(Dataset excerpts)
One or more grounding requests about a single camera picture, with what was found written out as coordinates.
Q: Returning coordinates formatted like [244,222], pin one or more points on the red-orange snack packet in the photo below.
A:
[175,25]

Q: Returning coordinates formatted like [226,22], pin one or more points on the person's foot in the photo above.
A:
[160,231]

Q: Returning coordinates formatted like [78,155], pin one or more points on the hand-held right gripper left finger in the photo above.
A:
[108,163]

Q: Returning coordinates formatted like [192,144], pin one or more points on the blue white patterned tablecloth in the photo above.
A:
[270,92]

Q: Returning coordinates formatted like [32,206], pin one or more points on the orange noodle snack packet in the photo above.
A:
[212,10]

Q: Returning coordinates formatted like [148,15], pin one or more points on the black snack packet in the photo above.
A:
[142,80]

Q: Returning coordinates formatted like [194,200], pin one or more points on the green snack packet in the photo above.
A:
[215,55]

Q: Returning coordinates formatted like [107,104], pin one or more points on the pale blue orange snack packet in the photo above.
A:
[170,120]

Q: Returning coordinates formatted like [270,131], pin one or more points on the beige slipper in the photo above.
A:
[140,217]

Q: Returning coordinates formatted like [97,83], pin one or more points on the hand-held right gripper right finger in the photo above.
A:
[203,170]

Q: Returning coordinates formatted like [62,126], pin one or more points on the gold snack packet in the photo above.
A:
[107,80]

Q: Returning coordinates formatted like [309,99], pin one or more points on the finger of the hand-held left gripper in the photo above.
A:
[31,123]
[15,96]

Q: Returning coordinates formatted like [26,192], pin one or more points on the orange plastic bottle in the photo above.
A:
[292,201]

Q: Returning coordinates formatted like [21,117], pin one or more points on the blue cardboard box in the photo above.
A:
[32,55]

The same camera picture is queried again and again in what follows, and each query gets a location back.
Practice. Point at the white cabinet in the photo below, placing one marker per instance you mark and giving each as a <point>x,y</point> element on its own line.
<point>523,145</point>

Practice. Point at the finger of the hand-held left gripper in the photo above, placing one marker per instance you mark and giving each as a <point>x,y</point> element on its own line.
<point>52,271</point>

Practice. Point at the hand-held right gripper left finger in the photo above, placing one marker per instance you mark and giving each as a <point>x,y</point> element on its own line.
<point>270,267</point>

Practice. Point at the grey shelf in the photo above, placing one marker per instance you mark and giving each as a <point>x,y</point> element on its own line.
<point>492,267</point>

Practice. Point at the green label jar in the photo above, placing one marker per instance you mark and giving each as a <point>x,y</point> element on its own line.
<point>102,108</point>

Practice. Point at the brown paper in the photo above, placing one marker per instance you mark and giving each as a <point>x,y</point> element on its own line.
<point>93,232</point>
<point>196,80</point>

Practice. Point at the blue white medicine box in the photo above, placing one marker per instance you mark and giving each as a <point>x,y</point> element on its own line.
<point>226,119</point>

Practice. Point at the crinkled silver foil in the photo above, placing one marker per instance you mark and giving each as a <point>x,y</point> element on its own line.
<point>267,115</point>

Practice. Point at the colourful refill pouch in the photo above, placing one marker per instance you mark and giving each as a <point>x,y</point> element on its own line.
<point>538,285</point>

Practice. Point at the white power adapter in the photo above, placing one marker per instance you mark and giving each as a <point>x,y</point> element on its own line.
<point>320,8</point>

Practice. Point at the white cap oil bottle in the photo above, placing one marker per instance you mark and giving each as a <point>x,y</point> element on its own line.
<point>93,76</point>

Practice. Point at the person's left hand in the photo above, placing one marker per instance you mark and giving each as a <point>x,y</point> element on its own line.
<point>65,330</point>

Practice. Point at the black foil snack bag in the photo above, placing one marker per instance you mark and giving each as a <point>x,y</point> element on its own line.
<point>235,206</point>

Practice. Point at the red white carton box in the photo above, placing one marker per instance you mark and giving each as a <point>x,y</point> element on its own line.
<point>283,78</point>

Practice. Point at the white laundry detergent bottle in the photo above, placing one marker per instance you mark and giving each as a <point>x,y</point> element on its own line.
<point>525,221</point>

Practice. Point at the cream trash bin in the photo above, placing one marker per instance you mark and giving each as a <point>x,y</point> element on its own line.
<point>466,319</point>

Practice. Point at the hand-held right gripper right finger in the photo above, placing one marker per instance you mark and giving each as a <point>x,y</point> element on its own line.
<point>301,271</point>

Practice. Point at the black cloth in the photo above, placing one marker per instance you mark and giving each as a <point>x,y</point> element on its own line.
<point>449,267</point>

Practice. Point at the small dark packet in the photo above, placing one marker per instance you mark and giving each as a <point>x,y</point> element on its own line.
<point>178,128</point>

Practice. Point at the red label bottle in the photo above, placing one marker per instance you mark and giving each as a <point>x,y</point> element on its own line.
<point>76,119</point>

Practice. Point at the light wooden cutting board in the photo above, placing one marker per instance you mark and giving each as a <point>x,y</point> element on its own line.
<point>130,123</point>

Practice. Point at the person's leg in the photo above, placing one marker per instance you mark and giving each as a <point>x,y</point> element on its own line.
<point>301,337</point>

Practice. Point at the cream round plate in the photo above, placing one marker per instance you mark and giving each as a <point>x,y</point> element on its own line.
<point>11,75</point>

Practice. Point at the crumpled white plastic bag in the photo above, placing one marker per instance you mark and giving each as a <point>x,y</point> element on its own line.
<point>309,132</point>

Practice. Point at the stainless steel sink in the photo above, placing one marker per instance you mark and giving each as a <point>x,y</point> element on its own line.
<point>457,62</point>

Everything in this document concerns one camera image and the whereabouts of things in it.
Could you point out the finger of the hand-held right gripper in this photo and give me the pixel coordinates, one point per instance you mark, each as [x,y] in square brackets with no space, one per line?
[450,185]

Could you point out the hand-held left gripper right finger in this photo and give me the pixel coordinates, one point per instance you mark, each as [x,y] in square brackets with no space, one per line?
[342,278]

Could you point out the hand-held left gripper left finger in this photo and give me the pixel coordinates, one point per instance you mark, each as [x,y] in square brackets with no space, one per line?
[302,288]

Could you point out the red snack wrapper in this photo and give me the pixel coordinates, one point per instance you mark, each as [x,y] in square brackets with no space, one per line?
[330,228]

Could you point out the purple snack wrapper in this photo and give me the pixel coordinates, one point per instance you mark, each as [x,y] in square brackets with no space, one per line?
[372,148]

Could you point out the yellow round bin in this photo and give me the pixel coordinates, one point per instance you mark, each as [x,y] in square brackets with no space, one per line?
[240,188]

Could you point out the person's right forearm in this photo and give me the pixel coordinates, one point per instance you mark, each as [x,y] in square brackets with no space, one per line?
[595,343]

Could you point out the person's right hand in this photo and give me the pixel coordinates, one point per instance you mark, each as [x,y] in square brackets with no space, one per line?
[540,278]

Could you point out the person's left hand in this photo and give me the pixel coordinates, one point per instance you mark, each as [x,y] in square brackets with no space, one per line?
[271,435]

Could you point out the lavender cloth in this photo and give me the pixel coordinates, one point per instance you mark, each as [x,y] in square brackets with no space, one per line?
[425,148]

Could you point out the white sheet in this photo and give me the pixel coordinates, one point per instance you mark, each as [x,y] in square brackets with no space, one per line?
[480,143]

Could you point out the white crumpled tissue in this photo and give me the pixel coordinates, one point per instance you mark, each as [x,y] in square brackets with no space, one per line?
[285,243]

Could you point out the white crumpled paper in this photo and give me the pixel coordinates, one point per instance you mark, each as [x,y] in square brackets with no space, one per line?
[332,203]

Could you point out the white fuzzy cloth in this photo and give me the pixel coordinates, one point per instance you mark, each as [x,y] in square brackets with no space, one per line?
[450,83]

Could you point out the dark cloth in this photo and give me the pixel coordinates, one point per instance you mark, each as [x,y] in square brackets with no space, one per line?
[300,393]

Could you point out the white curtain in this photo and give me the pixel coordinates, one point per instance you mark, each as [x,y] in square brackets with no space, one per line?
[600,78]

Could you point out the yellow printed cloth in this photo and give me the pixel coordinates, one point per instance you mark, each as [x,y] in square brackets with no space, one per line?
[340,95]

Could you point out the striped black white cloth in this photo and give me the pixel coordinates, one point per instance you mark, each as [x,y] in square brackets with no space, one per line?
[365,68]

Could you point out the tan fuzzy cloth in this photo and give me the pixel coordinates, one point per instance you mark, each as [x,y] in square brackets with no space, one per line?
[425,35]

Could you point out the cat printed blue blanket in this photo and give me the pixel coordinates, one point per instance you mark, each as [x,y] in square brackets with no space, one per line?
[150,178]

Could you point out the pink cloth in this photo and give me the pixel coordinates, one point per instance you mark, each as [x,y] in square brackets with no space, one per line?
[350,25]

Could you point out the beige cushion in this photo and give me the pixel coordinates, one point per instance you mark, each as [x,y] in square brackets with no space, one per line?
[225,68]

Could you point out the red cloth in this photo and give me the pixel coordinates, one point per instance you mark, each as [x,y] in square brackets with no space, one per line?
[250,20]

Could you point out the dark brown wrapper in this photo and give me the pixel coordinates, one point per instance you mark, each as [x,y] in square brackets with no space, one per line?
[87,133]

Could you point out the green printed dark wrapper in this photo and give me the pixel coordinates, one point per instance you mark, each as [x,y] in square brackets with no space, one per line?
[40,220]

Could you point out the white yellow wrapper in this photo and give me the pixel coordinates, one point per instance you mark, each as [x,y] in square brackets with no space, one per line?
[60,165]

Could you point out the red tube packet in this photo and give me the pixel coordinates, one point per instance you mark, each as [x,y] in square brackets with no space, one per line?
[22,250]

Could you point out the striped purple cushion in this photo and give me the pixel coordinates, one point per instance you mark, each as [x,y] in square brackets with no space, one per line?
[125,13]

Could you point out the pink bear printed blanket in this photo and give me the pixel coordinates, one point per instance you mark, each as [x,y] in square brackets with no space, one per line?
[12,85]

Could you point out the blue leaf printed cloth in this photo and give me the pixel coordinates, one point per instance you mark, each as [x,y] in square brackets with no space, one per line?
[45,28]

Exercise instructions:
Copy every line from the entries that contains the word "label".

Written answer:
Practice. Point at the green label jar in the photo above, placing one marker per instance you mark and giving each as a <point>x,y</point> element on its own line.
Practice. Point at the red label bottle in the photo above, placing one marker per instance you mark and giving each as a <point>x,y</point> element on its own line.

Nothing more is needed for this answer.